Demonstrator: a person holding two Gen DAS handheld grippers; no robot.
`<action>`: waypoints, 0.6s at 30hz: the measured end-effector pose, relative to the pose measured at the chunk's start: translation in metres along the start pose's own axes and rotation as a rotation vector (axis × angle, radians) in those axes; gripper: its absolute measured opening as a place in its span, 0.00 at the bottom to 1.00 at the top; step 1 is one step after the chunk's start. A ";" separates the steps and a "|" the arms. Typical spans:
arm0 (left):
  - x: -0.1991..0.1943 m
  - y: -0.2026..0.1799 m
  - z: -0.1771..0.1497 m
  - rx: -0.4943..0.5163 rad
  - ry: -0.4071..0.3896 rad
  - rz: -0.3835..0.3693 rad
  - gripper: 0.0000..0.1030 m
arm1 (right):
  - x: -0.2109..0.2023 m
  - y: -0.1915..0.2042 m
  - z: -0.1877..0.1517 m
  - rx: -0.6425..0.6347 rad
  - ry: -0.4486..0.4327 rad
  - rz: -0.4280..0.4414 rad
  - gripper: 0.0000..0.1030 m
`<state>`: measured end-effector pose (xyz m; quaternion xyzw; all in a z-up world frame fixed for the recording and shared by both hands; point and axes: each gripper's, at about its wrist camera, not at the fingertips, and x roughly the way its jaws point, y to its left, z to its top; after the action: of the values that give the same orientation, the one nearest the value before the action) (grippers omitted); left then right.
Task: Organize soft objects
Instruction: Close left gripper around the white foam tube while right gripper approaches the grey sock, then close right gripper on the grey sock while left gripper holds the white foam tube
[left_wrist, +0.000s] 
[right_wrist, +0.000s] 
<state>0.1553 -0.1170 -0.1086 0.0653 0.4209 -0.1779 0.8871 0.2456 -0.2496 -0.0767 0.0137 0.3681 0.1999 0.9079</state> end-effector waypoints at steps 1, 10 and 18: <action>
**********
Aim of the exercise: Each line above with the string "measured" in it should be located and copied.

Solution to the exercise:
`<action>`: waypoints, 0.6s at 30hz: the measured end-effector pose, relative to the pose measured at the chunk's start: translation in metres along the start pose's own axes and rotation as a rotation vector (axis × angle, radians) in those axes; gripper: its absolute measured opening as a place in its span, 0.00 at the bottom to 1.00 at the top; step 1 is one step after the chunk's start. A ";" separates the steps and a "|" the arms. Typical spans:
`<state>`: measured end-effector pose (xyz m; quaternion xyzw; all in a z-up world frame fixed for the recording and shared by both hands; point and axes: each gripper's, at about its wrist camera, not at the fingertips, and x roughly the way its jaws point, y to its left, z to its top; after the action: of the values that give the same orientation, the one nearest the value before the action) (grippers omitted); left then right.

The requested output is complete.